Le cinquième coup sur le corps de Moussa a été infligé par la presse, qui l’a décrit comme un criminel, « en excluant tout de même la piste terroriste » ou qui a représenté le quartier de la gare comme un lieu dangereux, contrôlé par « voyous et racaille ». On a créé le « monstre », évoquant le fantasme de Kabobo, des « machettes » et des violences barbares des colonisés - sans avoir aucune image de l’arme présumée. Sur le corps de Moussa s’est acharné Matteo Salvini (n.d.t ancien ministre de l’Intérieur), qui a publié sur ses réseaux sociaux des déclarations sidérantes : « Avec tout mon respect, il ne va pas nous manquer.
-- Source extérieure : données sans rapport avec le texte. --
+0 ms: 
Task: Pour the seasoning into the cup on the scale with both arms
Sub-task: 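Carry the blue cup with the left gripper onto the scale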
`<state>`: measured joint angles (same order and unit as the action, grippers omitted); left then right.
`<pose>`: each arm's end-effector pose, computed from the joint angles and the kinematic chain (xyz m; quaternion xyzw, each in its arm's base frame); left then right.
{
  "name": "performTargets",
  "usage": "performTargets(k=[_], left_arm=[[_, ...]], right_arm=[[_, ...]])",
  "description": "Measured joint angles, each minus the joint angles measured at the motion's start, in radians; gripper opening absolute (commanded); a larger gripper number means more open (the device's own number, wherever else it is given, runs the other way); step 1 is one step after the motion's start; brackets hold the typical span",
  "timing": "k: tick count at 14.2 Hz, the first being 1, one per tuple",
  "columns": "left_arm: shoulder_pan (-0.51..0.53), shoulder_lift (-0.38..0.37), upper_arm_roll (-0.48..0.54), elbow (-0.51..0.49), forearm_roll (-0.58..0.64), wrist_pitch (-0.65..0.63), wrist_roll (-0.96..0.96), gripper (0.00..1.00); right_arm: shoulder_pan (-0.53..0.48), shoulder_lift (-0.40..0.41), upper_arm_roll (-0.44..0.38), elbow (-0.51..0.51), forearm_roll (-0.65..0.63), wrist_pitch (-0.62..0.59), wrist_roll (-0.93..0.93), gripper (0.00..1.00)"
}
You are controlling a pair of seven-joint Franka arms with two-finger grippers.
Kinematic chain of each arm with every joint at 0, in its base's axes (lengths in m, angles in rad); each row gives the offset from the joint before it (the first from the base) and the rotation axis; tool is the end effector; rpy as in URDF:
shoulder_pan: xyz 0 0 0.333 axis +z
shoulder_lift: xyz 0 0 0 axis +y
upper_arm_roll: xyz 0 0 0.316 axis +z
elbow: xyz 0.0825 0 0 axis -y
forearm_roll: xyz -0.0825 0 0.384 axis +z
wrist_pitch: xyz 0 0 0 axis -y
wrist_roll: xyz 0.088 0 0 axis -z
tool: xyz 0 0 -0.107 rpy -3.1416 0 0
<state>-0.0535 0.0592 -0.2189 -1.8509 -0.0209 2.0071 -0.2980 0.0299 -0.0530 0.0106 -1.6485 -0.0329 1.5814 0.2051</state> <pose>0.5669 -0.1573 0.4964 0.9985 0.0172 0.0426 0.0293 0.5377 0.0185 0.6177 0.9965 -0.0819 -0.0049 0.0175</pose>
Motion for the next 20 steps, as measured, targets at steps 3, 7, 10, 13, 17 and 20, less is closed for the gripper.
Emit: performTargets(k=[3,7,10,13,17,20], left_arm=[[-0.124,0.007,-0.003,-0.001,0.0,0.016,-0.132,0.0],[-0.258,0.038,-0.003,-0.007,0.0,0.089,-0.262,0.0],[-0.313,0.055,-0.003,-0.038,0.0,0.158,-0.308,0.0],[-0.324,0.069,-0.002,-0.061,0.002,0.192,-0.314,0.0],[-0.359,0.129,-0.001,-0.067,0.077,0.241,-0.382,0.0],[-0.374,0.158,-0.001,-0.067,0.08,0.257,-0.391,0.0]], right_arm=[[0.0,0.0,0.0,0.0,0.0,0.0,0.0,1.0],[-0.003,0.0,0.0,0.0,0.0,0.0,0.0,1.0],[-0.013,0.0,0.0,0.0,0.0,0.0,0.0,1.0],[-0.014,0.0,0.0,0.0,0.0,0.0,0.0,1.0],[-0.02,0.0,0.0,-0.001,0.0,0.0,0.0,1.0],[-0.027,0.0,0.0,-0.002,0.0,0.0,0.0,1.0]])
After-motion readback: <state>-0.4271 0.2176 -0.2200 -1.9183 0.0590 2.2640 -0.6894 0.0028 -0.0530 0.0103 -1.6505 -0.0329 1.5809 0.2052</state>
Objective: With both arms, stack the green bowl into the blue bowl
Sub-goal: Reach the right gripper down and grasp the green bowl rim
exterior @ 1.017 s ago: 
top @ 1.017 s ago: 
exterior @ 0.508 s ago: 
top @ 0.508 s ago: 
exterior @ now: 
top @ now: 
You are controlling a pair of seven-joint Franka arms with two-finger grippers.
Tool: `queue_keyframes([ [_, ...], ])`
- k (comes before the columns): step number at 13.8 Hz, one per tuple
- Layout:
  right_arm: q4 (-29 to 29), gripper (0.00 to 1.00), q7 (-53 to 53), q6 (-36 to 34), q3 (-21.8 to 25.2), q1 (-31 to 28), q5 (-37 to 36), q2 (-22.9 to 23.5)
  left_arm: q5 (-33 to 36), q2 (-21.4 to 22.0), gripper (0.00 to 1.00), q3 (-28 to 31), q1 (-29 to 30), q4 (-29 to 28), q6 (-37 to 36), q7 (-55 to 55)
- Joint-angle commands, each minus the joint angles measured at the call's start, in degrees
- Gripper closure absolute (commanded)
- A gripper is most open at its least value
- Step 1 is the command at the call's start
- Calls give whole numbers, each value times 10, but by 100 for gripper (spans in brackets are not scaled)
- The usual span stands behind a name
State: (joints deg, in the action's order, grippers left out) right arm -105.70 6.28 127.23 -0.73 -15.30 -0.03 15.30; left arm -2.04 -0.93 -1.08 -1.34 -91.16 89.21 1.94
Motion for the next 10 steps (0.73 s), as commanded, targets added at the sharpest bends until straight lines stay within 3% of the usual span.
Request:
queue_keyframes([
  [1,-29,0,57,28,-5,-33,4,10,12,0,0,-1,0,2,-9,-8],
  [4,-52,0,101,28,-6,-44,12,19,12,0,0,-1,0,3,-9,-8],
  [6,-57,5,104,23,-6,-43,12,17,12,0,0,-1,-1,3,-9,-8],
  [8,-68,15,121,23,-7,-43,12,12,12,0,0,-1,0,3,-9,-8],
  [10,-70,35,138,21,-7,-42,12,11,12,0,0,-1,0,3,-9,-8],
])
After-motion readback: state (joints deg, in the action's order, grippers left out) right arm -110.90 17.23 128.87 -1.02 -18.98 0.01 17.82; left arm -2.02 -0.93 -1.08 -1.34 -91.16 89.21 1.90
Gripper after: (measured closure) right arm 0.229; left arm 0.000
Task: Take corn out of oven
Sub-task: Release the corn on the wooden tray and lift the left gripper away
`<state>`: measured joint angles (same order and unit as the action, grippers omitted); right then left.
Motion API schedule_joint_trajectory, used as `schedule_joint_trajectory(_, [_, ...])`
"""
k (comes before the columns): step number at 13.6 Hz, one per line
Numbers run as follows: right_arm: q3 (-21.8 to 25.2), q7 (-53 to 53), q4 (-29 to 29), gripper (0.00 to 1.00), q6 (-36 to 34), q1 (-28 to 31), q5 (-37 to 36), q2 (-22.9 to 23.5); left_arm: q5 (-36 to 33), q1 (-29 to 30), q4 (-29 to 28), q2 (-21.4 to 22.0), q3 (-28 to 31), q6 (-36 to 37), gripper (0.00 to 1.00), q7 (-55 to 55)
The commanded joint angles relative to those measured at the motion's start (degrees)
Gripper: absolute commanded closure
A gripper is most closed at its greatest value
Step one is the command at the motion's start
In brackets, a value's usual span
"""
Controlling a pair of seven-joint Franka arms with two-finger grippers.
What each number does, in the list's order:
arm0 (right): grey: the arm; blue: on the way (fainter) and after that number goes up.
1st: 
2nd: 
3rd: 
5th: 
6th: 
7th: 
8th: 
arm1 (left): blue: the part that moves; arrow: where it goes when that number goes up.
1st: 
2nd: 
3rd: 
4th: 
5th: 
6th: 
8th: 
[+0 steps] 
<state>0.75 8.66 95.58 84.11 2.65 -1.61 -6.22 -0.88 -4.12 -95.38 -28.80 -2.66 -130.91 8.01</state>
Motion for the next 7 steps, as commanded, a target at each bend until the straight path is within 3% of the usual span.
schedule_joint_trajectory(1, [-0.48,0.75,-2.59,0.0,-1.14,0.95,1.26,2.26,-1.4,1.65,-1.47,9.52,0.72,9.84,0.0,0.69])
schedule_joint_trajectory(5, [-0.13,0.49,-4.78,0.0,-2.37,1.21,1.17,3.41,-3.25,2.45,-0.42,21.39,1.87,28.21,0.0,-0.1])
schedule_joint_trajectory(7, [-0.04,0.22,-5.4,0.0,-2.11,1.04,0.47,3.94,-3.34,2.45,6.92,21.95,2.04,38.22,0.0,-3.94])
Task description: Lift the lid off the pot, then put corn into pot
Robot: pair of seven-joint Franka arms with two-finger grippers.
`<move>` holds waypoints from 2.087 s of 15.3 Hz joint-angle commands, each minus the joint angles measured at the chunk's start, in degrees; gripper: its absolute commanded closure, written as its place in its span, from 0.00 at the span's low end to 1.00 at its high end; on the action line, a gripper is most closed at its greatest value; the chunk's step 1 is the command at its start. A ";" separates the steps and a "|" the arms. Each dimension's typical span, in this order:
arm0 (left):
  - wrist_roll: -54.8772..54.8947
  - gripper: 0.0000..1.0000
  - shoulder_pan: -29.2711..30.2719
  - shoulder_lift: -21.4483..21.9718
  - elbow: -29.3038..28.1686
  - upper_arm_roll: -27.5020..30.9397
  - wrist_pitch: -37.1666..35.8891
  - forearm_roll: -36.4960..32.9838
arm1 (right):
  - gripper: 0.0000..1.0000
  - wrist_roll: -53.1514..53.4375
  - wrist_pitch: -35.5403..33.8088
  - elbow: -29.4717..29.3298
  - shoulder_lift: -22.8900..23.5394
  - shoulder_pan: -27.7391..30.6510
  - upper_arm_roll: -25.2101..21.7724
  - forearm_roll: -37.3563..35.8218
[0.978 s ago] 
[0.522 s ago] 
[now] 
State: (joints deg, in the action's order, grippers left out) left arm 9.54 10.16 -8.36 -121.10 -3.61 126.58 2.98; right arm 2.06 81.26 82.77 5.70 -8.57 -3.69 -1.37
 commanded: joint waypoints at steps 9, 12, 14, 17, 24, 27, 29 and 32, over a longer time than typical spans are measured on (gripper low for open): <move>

Merci aux policiers d’avoir accompli leur devoir ». Ces mots méritent d’être portés à l’attention de la
Commission parlementaire contre l’intolérance, la xénophobie, le racisme et le discours de haine.

Et, pour conclure, un élément très grave, mais peut-être pas si surprenant : l’humiliation de la mémoire de Moussa. À quelques heures de sa mort, la Préfecture et le Parquet ont diffusé un communiqué de presse conjoint, actuellement introuvable, mais qui a été repris par les principaux journaux au niveau national. Cette complicité retrace et consolide des pratiques déjà observées il y a quelques années lorsque, accusée de torture sur des citoyens étrangers, la Préfecture de Vérone fut chargée de l’enquête sur ses propres agents, dans une incohérence absolue de fonctions et d’intérêts.

La mort de Moussa Diarra se situe dans un climat de répression croissante, en ligne avec la possible introduction du décret-loi 1660, qui intensifie la guerre contre les pauvres et la marginalisation des personnes issues de l’immigration.

Pour demander justice et vérité pour Moussa, comme le font les nombreux rassemblements spontanés de ces jours devant la gare, il est nécessaire d’engager une enquête transparente sur son homicide de la part de la police. Mais, il est également important de reconnaître que, bien avant le tir du policier, la vie de Moussa avait été marquée à plusieurs reprises par le racisme structurel et institutionnel de ce pays (n.d.t Italie).